Quello che ormai vediamo domenica dopo domenica è un fenomeno progressivo e inarrestabile: la bicicletta si è fatta sempre più donna e sempre più forte, fino a scavalcare in qualità e quantità di risultati il nostro mondo uomo. Da riserva indiana, da fenomeno marginale e vagamente pittoresco, ecco il ciclismo femminile diventare l'evangelica pietra d'angolo che tiene in piedi tutto.
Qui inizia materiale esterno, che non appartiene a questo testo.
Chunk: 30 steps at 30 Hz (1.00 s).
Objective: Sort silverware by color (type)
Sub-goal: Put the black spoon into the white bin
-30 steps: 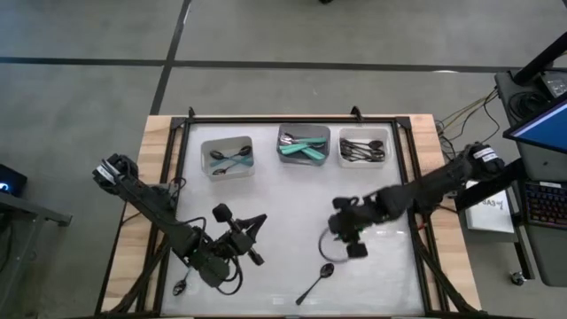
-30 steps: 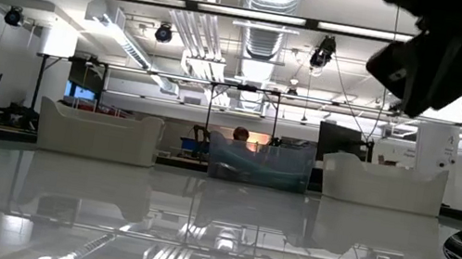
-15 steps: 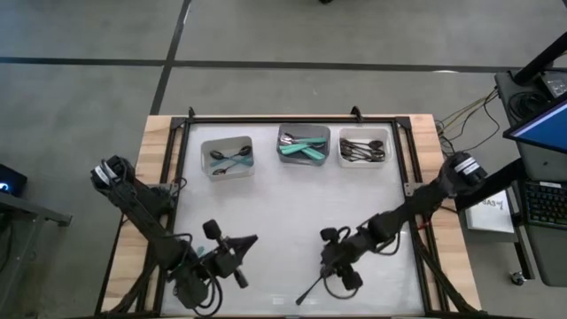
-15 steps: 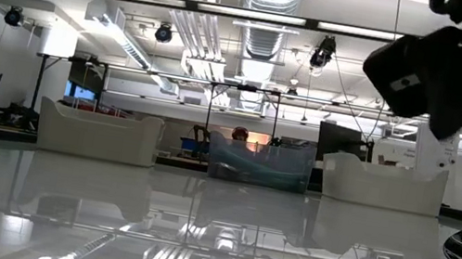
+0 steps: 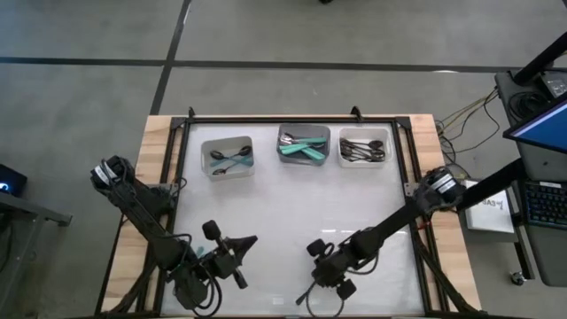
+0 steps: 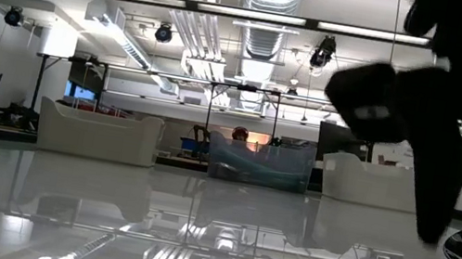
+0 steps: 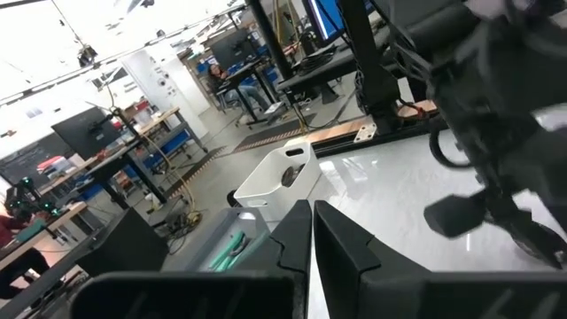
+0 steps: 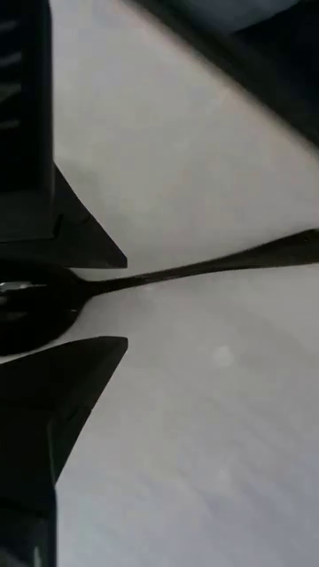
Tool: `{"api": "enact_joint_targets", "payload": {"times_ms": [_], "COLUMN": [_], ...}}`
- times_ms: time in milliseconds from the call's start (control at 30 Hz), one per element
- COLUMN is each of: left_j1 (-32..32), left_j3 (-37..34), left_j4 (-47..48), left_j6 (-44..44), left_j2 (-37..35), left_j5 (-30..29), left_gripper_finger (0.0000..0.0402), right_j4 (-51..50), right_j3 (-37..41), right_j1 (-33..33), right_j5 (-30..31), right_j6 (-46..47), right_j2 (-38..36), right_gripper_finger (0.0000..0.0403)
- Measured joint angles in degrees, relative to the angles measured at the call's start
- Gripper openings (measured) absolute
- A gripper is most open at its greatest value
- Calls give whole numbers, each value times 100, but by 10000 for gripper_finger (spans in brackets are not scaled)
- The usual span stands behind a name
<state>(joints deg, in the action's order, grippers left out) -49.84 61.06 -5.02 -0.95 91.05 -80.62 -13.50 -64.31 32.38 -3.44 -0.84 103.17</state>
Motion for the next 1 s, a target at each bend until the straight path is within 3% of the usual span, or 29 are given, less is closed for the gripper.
{"api": "enact_joint_targets", "payload": {"times_ms": [333,467,700,1000], "left_j1": [0,0,0,0], "left_j3": [7,7,7,7], "left_j4": [-2,-1,-2,-2], "left_j6": [0,-1,-2,-2], "left_j2": [0,-1,0,0], "left_j5": [4,2,4,4], "left_gripper_finger": [0,0,0,0], "right_j4": [-251,-304,-563,-1139], "right_j3": [-619,-669,-678,-666], "right_j1": [0,0,-2,-61], "right_j5": [46,46,48,47], "right_j6": [181,231,232,237], "right_j2": [832,899,874,648], "right_gripper_finger": [125,98,16,10]}}
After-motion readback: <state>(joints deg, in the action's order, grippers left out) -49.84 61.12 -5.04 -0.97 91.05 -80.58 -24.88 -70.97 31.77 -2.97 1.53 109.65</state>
Se siano effettivamente così forti loro, o invece così deboli i maschi, ciascuno può spiegarselo a piacimento. Resta incontestabile che le nostre ragazze sono oggettivamente forti, come dimostra la loro scalata nei confronti delle dirette avversarie di sesso, già da un po' molto forti.
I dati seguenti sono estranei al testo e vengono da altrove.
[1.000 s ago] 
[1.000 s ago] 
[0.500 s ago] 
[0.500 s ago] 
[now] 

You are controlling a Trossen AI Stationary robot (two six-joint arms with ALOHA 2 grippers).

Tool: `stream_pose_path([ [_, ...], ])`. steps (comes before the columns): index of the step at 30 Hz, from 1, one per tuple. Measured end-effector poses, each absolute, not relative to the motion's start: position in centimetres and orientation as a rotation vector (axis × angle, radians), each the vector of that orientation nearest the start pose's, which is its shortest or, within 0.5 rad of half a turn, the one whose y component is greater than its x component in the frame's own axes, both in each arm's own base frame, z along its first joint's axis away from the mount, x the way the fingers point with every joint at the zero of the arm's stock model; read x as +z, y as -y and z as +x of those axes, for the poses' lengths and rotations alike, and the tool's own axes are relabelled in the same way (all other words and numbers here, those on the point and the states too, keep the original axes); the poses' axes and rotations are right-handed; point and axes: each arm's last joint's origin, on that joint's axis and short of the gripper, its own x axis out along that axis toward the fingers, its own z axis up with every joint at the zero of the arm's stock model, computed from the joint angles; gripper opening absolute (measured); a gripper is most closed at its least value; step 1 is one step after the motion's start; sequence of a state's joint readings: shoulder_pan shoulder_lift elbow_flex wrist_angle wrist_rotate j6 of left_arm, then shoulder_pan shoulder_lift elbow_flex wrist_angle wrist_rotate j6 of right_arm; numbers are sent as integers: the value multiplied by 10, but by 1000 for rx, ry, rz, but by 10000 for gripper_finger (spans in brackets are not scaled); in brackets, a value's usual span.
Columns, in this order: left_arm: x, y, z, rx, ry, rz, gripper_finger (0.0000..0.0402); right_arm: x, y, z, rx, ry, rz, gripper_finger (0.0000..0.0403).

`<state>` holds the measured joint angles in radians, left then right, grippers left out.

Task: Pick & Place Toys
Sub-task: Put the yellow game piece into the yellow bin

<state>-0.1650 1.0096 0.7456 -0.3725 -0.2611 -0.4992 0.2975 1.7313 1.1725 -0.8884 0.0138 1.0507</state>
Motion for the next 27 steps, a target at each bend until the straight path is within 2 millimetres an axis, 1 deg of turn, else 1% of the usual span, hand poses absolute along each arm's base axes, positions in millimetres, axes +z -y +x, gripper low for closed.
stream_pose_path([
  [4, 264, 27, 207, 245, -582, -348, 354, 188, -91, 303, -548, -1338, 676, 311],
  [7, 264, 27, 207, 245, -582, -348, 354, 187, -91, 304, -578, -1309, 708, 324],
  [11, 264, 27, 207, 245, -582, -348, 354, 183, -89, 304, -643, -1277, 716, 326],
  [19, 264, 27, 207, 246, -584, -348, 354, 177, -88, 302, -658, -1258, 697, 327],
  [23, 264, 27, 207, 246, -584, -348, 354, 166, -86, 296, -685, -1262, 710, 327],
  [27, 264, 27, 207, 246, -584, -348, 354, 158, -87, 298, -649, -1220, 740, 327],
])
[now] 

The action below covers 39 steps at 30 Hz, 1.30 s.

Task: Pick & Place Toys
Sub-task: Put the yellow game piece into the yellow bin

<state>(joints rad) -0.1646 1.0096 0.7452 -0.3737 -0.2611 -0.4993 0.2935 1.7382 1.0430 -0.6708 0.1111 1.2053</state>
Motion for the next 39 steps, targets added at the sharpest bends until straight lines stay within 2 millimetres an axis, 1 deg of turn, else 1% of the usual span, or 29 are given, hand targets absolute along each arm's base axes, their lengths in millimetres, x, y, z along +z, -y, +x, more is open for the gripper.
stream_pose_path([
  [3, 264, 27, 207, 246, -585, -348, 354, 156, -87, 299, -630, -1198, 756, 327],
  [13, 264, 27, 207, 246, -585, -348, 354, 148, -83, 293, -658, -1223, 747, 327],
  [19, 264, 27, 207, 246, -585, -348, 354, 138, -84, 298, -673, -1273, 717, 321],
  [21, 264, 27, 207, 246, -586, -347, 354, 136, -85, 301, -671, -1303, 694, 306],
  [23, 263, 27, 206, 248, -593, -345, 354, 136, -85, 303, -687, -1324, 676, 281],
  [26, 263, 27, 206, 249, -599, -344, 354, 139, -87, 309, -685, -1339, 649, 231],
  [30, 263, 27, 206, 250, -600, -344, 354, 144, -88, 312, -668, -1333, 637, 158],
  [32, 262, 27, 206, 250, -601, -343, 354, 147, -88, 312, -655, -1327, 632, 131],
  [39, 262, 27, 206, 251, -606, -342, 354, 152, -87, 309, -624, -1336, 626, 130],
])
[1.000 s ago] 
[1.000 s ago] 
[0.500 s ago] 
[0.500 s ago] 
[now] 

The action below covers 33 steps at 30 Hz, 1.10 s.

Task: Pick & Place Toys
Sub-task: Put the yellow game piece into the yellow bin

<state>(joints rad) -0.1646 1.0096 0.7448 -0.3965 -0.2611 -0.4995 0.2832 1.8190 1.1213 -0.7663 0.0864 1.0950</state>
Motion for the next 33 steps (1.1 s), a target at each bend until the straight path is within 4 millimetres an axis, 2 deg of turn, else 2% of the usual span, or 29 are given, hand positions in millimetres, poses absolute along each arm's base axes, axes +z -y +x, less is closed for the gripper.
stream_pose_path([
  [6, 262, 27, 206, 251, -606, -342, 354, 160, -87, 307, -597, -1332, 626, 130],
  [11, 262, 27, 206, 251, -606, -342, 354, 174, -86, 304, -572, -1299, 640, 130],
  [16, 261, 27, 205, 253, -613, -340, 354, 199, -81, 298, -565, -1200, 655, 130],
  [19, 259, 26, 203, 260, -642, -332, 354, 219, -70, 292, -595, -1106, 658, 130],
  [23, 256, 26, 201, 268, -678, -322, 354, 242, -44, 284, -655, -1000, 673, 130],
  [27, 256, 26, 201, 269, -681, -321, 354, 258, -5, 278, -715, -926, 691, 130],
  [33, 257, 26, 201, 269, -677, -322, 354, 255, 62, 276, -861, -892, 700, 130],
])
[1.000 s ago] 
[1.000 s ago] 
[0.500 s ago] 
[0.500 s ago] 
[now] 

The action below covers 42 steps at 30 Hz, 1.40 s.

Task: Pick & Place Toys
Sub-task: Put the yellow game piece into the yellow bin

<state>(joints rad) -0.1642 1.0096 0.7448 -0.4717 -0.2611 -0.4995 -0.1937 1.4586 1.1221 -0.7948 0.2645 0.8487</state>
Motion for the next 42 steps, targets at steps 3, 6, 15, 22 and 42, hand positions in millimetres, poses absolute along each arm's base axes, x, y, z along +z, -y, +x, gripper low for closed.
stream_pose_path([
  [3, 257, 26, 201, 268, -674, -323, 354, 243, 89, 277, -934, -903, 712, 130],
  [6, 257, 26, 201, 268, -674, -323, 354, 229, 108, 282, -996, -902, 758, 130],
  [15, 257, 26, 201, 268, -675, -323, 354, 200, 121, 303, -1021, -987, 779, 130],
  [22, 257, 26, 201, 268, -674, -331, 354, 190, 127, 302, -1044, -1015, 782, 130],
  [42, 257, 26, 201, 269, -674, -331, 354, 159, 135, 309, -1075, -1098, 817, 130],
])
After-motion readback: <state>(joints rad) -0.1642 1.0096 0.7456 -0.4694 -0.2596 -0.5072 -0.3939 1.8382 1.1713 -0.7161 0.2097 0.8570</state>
Naturalmente non sarò io il primo a fare l'ipocrita: non ho alcun problema a dire pubblicamente che continua ad entusiasmarmi di più il ciclismo maschile, non tanto per una questione di bieco sessismo, ma proprio per una semplice questione di gusto personale (evito di addentrami nelle spiegazioni, perchè non possono interessare a nessuno: aggiungo solo che al femminile adoro il nuoto e la pallavolo).
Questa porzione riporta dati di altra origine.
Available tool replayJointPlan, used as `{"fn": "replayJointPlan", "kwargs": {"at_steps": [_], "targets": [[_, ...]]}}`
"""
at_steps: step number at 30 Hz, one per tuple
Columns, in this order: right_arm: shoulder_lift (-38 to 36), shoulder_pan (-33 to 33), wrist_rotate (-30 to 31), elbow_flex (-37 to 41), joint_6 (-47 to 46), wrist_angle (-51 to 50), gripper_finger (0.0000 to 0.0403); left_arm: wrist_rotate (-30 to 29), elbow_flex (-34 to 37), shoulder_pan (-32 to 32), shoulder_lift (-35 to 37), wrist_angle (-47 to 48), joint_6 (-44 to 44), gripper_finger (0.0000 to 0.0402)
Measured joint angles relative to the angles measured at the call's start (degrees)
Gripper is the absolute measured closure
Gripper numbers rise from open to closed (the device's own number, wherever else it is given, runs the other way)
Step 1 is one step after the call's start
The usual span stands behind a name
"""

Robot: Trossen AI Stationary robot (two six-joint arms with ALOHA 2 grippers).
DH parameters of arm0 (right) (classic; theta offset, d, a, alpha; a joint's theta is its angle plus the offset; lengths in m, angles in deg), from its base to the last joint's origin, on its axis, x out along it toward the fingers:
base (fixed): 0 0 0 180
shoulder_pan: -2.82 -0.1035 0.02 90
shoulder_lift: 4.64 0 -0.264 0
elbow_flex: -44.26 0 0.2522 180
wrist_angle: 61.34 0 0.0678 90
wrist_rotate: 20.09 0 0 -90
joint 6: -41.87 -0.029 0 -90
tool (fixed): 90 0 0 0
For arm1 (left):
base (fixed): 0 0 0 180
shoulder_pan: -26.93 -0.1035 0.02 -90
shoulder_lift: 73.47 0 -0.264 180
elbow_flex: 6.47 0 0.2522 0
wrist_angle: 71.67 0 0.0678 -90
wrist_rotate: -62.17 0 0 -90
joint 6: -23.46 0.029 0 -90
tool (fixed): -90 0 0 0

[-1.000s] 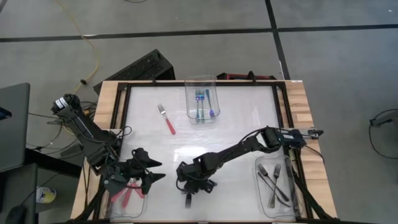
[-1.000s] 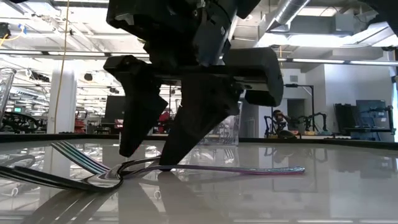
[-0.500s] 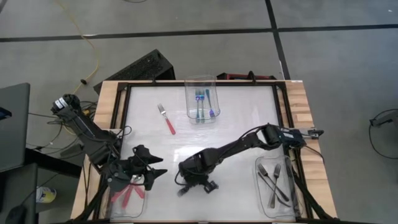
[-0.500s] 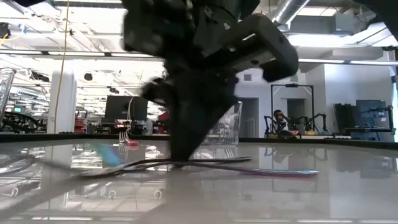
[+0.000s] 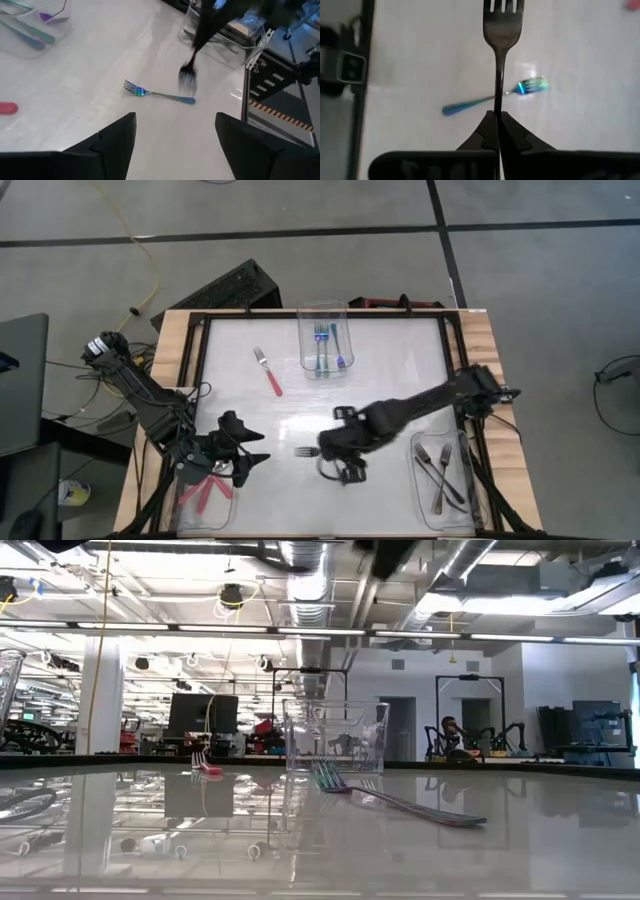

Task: Sort silverware by color (type)
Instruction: Put the black fork into the bottom right transparent bin

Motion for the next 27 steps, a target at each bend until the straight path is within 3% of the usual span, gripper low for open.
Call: {"fn": "replayJointPlan", "kwargs": {"at_steps": [7, 12, 16, 21, 27], "targets": [[-6.4, -8.11, 11.41, -0.13, -15.62, -6.83, 0.0384, -0.01, 0.0, 0.0, 0.0, -1.78, 2.43, 0.0145], [-10.94, -14.93, 15.43, 0.21, -36.82, -19.04, 0.0384, 0.25, 0.0, 0.24, 0.0, -5.01, 2.55, 0.0145], [-16.23, -22.55, 15.32, 6.34, -60.35, -24.35, 0.0384, -0.21, 0.0, 1.04, -0.31, -6.28, 2.56, 0.0145], [-22.0, -32.03, 13.11, 18.79, -88.59, -20.24, 0.0384, -1.07, 0.0, 0.39, -1.49, -6.32, 2.41, 0.0145], [-23.1, -39.98, 9.47, 29.25, -109.01, -17.13, 0.0374, 1.7, 0.0, -3.75, -2.4, -7.8, 2.63, 0.0145]]}}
Detto questo, brancandomi la mia dose di simpatici graffi femminili, sono qui a riconoscere che oggi come oggi l'Italia è fatalmente aggrappata alle sue donne. Se ancora abbiamo una visibilità e un'autorevolezza – dico a livello agonistico – è soltanto grazie a loro. E' un piacere riconoscerlo, oltre che un dovere tecnico. Spero solo che i complimenti vengano presi per quello che sono, perchè ormai qui noi uomini farabutti non ci possiamo neppure più concedere una galanteria che subito finiamo lapidati a suon di insulti. Non c'è niente di affettato, niente di cerimonioso, niente di galante in questo riconoscimento: è la pura e semplice verità. Non è il solito paternalismo maschilista che ragala un pat-pat con inguaribile tono di superiorità, non è la solita concessione dall'alto che fa tanto poverine: io, se fossi una donna, di questo ciarpame peloso – questo sì schifosamente maschilista - farei volentieri a meno. Tutto il contrario. E' ammirazione pura e sincera. Persino invidiosa. Quanto vorrei che i pantaloni del ciclismo tornassimo a portarli un po' anche noi uomini. Al momento, zitti e muti: tocca aspettare il prossimo giro della storia. E non cambierà tanto in fretta. Nell'attesa, imparare.